- WHAT YOU NEED TO DO:
Search the listing below for the word "light" and return each line that contains it.

(INFORMATION PROVIDED)

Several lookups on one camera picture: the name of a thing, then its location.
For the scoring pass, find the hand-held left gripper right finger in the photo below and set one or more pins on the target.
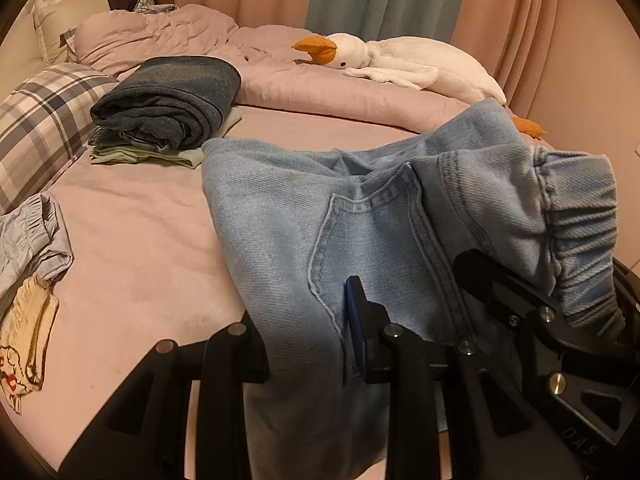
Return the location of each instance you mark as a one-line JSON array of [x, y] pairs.
[[355, 320]]

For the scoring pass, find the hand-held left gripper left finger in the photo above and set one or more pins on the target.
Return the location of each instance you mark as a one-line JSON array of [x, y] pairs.
[[235, 355]]

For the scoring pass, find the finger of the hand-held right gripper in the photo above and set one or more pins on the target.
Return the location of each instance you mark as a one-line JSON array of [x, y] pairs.
[[492, 285]]

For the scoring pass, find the light blue denim pants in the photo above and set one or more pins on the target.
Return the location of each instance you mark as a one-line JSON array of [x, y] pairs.
[[280, 240]]

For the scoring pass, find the pink bed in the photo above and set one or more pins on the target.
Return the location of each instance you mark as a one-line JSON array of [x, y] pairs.
[[140, 240]]

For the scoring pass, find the cream printed cloth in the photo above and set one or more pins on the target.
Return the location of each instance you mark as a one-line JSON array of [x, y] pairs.
[[25, 335]]

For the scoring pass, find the folded pale green cloth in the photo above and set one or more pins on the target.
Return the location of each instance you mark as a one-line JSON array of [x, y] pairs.
[[150, 157]]

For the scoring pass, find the light blue shorts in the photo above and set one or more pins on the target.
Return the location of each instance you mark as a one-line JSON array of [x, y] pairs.
[[30, 245]]

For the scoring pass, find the white goose plush toy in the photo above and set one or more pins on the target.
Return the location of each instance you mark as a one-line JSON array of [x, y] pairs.
[[415, 60]]

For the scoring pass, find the folded dark blue jeans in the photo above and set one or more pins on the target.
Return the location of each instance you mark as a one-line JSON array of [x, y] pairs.
[[165, 95]]

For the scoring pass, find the plaid pillow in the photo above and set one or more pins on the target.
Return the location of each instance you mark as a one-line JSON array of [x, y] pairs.
[[45, 120]]

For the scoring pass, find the pink duvet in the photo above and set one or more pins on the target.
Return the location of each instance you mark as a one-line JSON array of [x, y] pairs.
[[200, 35]]

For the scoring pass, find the checked shirt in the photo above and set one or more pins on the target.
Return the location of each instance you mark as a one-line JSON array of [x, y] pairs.
[[152, 6]]

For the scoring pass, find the dark cloth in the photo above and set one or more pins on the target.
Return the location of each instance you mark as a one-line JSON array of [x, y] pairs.
[[120, 0]]

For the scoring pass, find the white pillow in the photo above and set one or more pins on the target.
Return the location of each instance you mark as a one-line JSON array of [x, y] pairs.
[[52, 27]]

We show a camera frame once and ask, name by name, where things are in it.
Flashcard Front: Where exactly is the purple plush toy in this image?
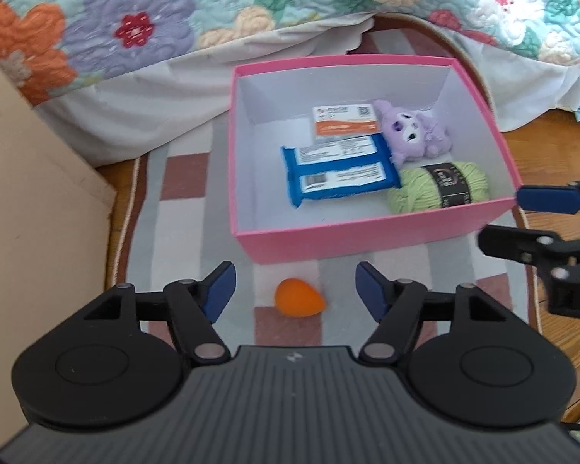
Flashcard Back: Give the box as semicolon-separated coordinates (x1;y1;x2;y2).
372;99;452;165

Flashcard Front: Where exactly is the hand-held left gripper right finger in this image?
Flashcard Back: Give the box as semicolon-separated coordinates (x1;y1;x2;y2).
355;260;513;365

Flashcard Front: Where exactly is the orange egg-shaped sponge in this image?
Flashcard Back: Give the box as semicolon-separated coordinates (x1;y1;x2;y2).
275;278;327;319

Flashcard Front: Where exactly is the white bed skirt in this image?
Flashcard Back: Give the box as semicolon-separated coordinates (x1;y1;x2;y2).
34;12;580;167

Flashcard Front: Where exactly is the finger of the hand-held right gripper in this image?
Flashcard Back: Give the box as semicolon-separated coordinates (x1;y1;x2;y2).
478;225;580;272
517;171;580;216

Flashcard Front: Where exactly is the green yarn ball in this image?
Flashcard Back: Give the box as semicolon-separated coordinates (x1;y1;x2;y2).
386;160;491;216

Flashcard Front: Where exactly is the checked oval rug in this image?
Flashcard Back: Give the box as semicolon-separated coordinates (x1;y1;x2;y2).
104;14;544;349

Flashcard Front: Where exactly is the pink cardboard box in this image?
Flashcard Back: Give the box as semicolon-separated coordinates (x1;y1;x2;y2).
229;55;525;266

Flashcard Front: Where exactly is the floral quilt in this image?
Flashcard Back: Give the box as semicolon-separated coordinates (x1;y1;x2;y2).
0;0;580;107

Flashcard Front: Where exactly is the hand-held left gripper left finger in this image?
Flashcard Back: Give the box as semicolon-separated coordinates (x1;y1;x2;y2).
80;260;236;363

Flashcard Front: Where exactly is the orange white tissue packet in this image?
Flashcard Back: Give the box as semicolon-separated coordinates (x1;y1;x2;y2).
310;104;380;137

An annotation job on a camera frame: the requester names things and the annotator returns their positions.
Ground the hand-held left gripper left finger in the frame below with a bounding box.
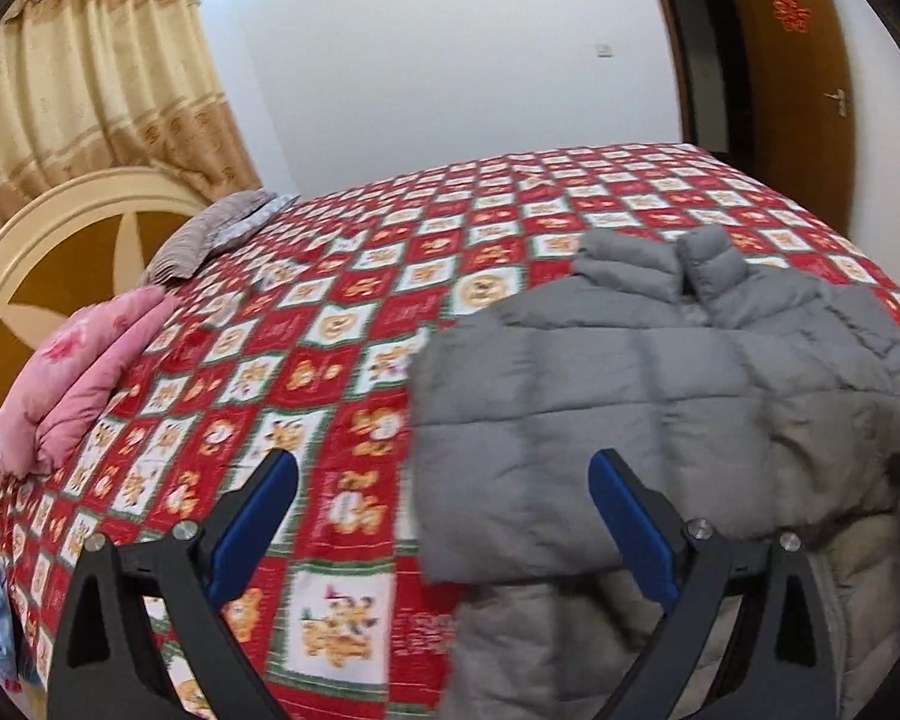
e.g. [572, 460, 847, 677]
[45, 448, 301, 720]

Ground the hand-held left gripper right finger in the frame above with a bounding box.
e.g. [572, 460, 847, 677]
[586, 448, 835, 720]

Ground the grey puffer jacket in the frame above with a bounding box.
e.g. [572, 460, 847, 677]
[409, 223, 900, 720]

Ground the red printed bedspread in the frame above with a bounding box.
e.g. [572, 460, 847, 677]
[0, 142, 900, 720]

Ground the pink folded quilt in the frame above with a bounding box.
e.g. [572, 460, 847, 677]
[0, 287, 185, 477]

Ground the grey ruffled pillow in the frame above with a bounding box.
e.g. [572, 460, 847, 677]
[141, 190, 301, 286]

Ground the cream and brown headboard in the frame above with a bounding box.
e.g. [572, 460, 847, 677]
[0, 167, 218, 511]

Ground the brown wooden door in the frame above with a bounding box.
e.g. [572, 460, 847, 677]
[724, 0, 856, 233]

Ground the red paper door decoration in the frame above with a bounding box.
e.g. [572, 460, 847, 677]
[769, 0, 811, 35]

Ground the beige patterned curtain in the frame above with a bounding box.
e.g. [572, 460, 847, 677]
[0, 0, 263, 230]

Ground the brown door frame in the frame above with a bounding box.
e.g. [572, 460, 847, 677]
[640, 0, 758, 173]

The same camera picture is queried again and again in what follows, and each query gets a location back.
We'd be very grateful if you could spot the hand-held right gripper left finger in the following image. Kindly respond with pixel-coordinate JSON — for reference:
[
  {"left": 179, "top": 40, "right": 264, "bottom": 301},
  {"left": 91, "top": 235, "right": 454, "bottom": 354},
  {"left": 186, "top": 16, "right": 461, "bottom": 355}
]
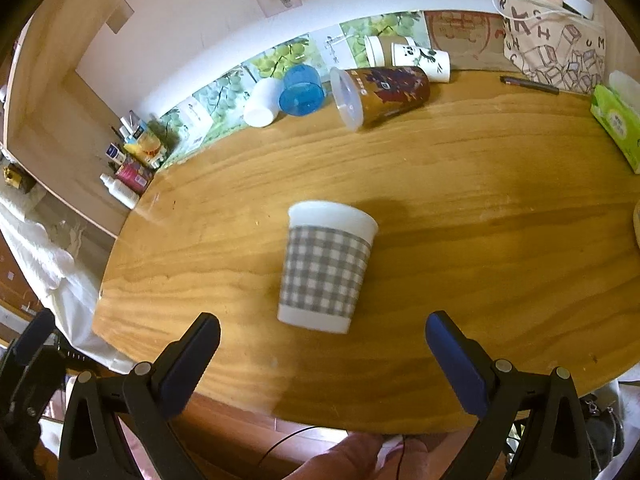
[{"left": 59, "top": 312, "right": 222, "bottom": 480}]

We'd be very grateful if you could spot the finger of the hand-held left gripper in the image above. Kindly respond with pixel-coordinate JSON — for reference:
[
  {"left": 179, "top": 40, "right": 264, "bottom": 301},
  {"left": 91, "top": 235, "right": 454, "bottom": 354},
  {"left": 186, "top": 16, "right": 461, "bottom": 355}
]
[{"left": 12, "top": 308, "right": 56, "bottom": 367}]

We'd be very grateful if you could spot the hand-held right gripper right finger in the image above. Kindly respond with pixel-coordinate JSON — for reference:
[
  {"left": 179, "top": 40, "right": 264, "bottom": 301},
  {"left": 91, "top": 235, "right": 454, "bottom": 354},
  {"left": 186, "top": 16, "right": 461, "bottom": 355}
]
[{"left": 425, "top": 311, "right": 594, "bottom": 480}]

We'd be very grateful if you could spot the grey checked white cup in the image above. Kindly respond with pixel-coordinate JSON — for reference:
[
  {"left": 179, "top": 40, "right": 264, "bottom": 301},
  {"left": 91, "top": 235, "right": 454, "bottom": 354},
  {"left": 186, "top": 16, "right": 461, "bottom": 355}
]
[{"left": 277, "top": 200, "right": 379, "bottom": 335}]

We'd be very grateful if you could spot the brown printed cup clear lid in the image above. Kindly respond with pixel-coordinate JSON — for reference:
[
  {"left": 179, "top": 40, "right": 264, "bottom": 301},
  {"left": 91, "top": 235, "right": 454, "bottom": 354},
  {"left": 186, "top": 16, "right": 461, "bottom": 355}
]
[{"left": 329, "top": 65, "right": 432, "bottom": 133}]

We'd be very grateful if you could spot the plain white cup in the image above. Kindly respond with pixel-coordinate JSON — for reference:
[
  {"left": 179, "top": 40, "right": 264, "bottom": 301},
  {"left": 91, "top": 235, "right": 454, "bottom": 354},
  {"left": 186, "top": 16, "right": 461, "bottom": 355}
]
[{"left": 243, "top": 78, "right": 286, "bottom": 128}]

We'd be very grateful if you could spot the white panda paper cup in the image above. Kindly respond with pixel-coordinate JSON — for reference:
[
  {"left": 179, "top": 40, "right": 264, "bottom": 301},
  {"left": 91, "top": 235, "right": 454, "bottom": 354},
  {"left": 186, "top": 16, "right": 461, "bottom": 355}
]
[{"left": 390, "top": 42, "right": 452, "bottom": 84}]

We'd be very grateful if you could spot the blue plastic cup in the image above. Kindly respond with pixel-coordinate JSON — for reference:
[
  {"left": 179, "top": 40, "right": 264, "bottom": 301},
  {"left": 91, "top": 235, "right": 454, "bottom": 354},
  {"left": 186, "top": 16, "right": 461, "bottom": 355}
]
[{"left": 278, "top": 64, "right": 327, "bottom": 119}]

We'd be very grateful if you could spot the brown paper cup white lid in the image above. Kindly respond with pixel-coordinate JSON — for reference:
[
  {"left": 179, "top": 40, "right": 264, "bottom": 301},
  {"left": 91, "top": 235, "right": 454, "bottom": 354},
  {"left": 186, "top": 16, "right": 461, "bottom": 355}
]
[{"left": 363, "top": 35, "right": 416, "bottom": 68}]

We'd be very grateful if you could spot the white bed sheet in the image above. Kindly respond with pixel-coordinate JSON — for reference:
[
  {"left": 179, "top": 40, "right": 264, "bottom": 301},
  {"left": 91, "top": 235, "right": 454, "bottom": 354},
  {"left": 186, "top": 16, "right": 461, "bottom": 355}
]
[{"left": 0, "top": 194, "right": 132, "bottom": 372}]

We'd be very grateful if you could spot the person's bare leg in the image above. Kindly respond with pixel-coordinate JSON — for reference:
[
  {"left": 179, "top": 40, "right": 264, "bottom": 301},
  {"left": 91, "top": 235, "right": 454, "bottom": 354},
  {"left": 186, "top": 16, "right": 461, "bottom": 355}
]
[{"left": 289, "top": 430, "right": 453, "bottom": 480}]

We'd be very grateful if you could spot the black bag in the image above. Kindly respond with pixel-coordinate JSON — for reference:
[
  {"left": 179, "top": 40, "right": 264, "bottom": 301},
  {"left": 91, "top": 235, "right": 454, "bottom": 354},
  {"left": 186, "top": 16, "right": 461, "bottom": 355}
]
[{"left": 579, "top": 394, "right": 627, "bottom": 480}]

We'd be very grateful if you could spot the white plastic bottle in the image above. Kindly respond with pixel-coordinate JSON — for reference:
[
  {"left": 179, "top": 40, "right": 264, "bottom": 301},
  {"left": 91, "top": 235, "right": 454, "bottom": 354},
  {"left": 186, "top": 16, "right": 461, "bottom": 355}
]
[{"left": 99, "top": 173, "right": 140, "bottom": 210}]

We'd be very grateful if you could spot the pink small box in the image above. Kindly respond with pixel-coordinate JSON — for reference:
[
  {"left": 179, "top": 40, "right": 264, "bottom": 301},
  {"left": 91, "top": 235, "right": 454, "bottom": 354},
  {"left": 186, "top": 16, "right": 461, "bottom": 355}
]
[{"left": 114, "top": 157, "right": 154, "bottom": 193}]

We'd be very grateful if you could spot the wooden cabinet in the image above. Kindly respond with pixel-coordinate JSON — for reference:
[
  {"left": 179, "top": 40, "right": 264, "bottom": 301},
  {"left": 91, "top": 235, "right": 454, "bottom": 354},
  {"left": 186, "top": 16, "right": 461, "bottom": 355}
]
[{"left": 0, "top": 0, "right": 166, "bottom": 239}]

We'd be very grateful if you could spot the white carton box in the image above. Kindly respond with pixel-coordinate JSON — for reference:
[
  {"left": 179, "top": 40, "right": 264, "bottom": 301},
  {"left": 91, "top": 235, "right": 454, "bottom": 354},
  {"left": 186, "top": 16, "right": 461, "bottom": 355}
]
[{"left": 172, "top": 97, "right": 216, "bottom": 154}]

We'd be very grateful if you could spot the black pen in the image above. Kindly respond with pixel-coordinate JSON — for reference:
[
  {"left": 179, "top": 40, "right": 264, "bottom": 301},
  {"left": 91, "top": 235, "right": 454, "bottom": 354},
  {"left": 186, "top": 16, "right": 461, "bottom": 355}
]
[{"left": 499, "top": 75, "right": 560, "bottom": 95}]

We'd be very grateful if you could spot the green tissue pack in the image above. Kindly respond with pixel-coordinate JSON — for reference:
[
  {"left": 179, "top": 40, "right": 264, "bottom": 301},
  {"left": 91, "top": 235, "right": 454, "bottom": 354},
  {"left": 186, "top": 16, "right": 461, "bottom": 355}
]
[{"left": 589, "top": 70, "right": 640, "bottom": 175}]

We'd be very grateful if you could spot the brown red-stamped paper bag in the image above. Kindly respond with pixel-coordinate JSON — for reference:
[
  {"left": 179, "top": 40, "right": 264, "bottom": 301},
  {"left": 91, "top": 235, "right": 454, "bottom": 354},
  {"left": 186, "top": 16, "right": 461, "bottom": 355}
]
[{"left": 424, "top": 9, "right": 507, "bottom": 73}]

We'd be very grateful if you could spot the beige lettered tote bag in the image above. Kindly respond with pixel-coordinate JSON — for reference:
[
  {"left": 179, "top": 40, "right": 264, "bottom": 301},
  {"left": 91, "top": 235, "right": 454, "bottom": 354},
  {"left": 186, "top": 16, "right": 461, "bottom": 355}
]
[{"left": 502, "top": 0, "right": 609, "bottom": 95}]

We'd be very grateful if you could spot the grape printed poster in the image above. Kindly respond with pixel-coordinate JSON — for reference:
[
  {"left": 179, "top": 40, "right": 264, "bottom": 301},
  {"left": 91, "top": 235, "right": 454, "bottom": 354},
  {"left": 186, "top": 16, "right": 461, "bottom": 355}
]
[{"left": 154, "top": 9, "right": 432, "bottom": 162}]

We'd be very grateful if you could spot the thin black cable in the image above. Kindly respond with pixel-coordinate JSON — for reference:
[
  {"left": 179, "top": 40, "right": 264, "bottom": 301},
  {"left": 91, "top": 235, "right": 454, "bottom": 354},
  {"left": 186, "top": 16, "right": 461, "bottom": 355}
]
[{"left": 257, "top": 424, "right": 322, "bottom": 467}]

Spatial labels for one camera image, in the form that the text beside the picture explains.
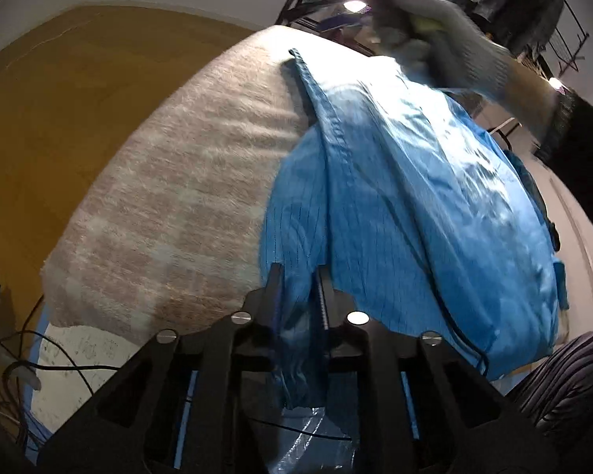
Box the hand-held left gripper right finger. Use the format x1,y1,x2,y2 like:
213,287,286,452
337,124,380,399
316,265,559,474

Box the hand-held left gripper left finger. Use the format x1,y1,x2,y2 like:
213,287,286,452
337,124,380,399
37,263,287,474

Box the blue pinstriped work coat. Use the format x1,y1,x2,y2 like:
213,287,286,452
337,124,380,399
259,48,571,410

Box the folded dark clothes pile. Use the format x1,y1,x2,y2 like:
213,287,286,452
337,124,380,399
494,0,567,56

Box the person's right hand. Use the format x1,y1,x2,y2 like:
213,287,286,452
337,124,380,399
375,0,563,135

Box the blue plastic sheet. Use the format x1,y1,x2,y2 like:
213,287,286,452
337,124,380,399
267,402,361,474

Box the beige plaid blanket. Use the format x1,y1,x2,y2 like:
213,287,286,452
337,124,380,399
40,24,327,346

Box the white scribbled sheet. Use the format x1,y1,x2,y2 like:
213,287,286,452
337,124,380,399
30,323,146,433

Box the striped pants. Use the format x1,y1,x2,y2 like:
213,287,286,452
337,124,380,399
506,332,593,450

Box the tangle of black cables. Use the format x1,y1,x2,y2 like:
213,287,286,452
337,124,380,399
0,281,126,457

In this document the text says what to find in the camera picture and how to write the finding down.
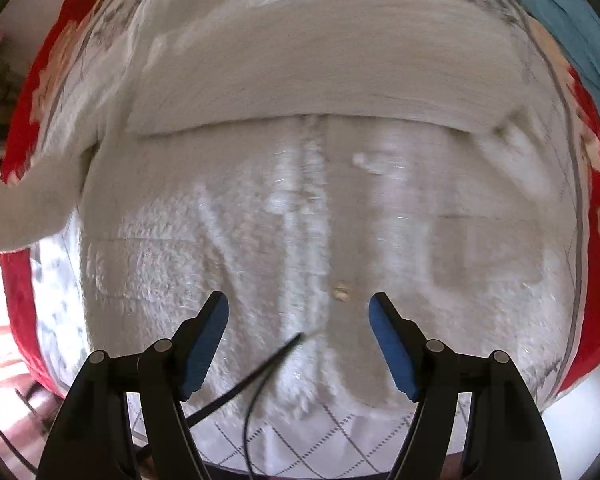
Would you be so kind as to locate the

(End INFORMATION PROVIDED)

- EXERCISE RESPONSE:
For the scoring pass, find the light blue denim pants in the photo above and set one or more pins on the target.
For the scoring pass, find the light blue shorts in the photo above and set one or more pins on the target.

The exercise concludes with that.